It’s one of the most difficult calls in basketball, and maybe all of sports.
An offensive player is driving to the basket and a defensive player steps up and there’s a collision.
Is it a charge on the offense? Or a block on the defense?
Rochester native and NCAA referee Jeffrey Anderson breaks it all down in this week’s sports school.
“A charge foul is if I have established legal guarding position- two feet on the floor, facing the opponent. I’m allowed to move to maintain legal defense. So, therefore, I’m allowed to move laterally, obliquely- meaning that’s sliding to the side, and stay in front of him,” says Anderson.
“The charge comes from if he hits me in my torso. If he hasn’t gotten by me and I’m legally guarding him, and you’ve deemed him legally guarding him, then that would be a foul on the offensive player,” he says.
The foul on the defensive player occurs when the defender is not in legal guarding position.

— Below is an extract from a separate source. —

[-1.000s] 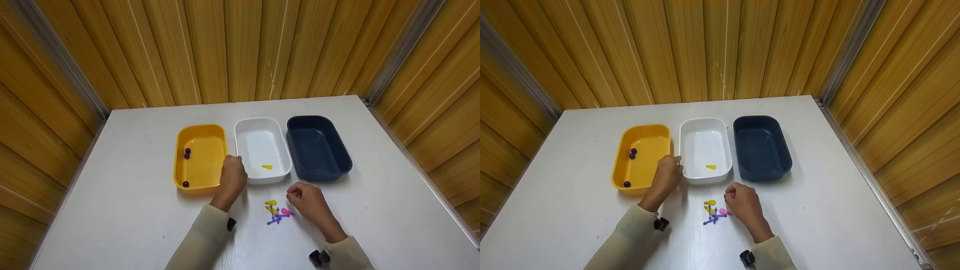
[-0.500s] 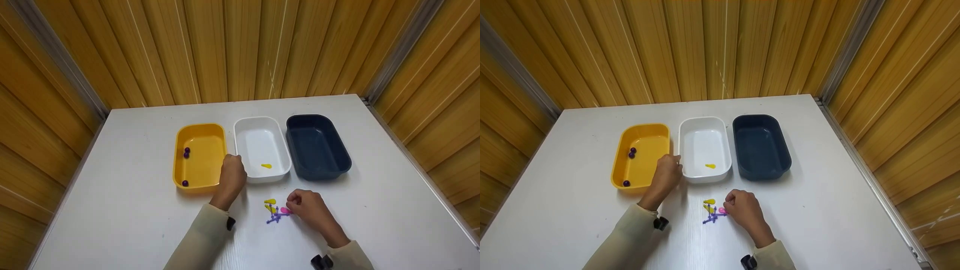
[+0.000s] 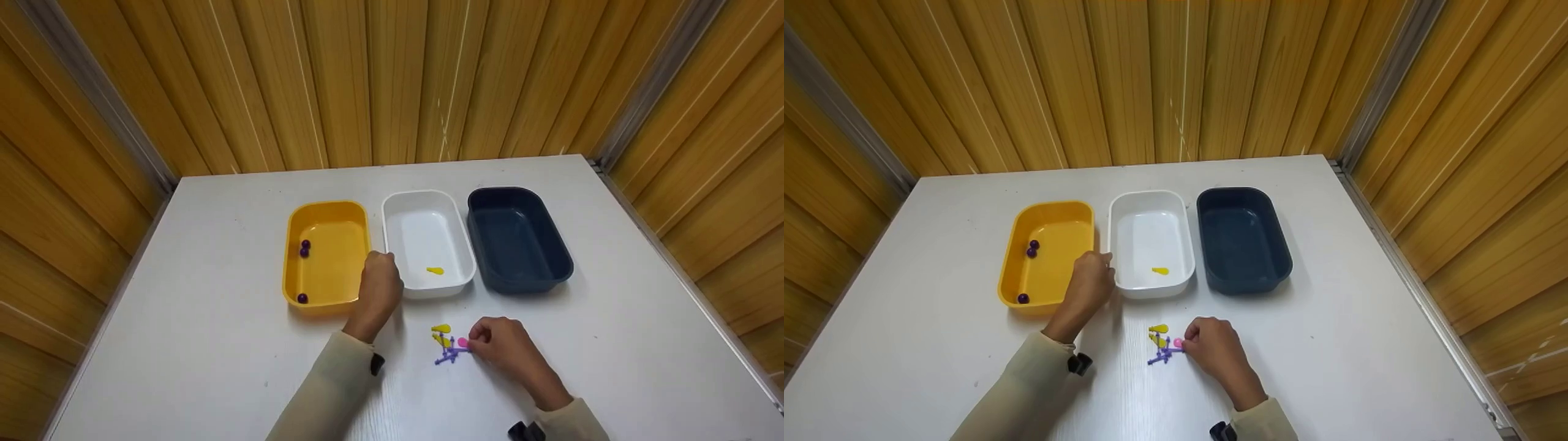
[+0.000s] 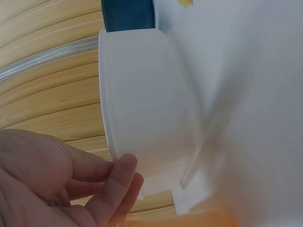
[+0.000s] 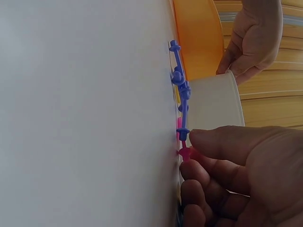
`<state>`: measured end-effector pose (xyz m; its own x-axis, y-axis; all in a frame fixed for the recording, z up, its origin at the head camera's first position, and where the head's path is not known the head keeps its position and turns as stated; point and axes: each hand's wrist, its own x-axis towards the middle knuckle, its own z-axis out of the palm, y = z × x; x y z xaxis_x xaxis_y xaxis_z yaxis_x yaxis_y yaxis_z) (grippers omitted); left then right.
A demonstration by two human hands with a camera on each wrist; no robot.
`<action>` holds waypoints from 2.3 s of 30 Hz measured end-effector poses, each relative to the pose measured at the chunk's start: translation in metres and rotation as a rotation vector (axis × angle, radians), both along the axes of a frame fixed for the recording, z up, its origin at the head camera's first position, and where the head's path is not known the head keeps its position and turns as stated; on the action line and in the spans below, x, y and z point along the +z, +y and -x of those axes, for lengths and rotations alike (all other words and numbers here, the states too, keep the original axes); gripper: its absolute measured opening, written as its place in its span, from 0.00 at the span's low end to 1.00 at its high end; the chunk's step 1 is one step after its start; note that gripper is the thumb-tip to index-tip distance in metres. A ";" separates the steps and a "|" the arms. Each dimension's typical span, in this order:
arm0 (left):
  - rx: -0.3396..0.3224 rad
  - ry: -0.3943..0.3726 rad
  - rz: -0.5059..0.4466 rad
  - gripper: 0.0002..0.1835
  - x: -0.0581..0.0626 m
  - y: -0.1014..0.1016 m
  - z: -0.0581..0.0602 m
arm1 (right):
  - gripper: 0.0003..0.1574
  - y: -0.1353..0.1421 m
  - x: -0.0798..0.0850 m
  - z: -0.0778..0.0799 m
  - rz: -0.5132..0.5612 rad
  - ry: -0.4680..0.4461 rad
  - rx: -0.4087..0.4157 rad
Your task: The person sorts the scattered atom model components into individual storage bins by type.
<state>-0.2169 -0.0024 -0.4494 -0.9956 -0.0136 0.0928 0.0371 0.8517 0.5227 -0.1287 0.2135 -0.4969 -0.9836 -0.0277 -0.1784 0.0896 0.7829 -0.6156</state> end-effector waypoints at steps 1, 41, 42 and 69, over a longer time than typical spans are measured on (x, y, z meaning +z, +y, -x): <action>-0.001 0.003 0.001 0.10 0.000 0.000 0.000 | 0.06 0.000 0.000 0.000 -0.006 -0.002 0.002; 0.016 -0.031 -0.010 0.12 0.002 0.000 0.000 | 0.06 -0.009 0.012 0.012 -0.022 0.050 -0.048; 0.017 -0.020 -0.013 0.12 0.002 0.000 0.000 | 0.05 -0.010 0.013 0.013 -0.022 0.068 -0.046; 0.003 -0.049 -0.012 0.12 0.000 0.001 0.001 | 0.03 -0.027 0.034 0.051 -0.004 0.281 -0.052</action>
<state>-0.2177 -0.0014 -0.4489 -0.9989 -0.0172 0.0441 0.0090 0.8453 0.5342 -0.1793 0.1864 -0.4626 -0.9946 0.0242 0.1012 -0.0438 0.7845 -0.6186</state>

“So, let’s just say we’re driving to the basket, now, I’m not guarding this person and I come over. But I arrive late and there’s contact. That’s where we get our block from. If the dribbler takes off and leaves his feet before the defender gets there, it’s an automatic block,” says Anderson.

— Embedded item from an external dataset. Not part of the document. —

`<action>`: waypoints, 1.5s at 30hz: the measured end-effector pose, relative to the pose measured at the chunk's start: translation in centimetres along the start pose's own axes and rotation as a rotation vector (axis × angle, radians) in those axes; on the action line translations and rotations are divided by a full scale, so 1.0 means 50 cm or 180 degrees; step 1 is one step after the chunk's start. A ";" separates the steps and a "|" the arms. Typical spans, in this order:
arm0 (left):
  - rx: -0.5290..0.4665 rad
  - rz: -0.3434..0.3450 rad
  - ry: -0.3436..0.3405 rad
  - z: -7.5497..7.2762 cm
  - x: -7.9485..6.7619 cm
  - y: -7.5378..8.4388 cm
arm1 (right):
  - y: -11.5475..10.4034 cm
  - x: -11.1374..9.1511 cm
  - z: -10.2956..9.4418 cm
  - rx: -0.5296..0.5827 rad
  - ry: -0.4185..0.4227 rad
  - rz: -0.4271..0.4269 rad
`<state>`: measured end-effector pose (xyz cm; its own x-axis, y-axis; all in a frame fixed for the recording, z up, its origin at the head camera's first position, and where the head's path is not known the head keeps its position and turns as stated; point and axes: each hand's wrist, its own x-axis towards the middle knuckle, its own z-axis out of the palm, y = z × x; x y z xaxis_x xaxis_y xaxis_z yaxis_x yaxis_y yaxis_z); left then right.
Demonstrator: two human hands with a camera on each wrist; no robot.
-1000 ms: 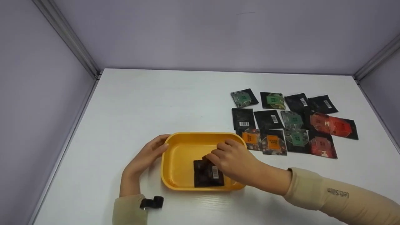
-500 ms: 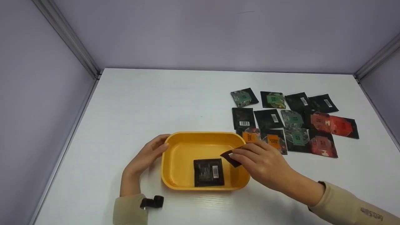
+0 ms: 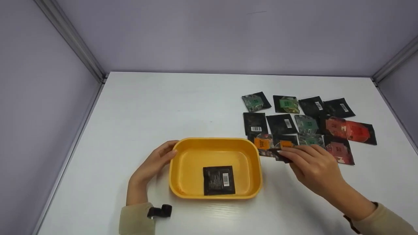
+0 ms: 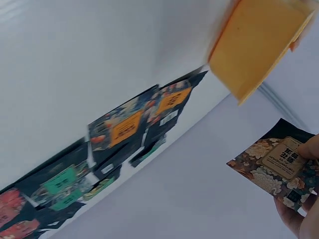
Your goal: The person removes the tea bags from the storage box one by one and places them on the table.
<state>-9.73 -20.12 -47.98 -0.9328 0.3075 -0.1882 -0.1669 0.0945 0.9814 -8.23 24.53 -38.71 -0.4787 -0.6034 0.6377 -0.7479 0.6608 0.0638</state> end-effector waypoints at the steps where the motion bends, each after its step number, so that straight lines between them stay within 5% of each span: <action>1: 0.0005 -0.0008 0.0000 0.000 0.000 -0.001 | 0.010 -0.009 -0.003 -0.0045 -0.0004 0.0065; 24: -0.0034 -0.0009 0.0010 -0.002 0.000 -0.001 | 0.220 -0.207 -0.066 -0.0628 -0.0266 0.1236; 35: -0.0028 0.0024 0.0007 -0.001 -0.003 0.000 | 0.288 -0.273 -0.071 -0.0733 -0.0874 0.1810; 45: -0.0069 0.0099 -0.0019 0.001 -0.001 -0.001 | 0.308 -0.302 -0.074 -0.0602 -0.1338 0.1949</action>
<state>-9.64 -20.08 -48.00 -0.9357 0.3156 -0.1579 -0.1449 0.0643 0.9874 -10.81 45.45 -44.50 -0.9453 -0.1989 0.2585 -0.2194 0.9742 -0.0524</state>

It’s a difficult call to get right, one that Anderson says most fans, players, and even coaches don’t get quite right.
“For any person watching the game, see where the defensive person came from and see where the defensive person came from and see what he was doing. Was he already there,” says Anderson. “Was his feet there. If he was there, then, even though it might be your team, if that guy runs him over it’s a charge.”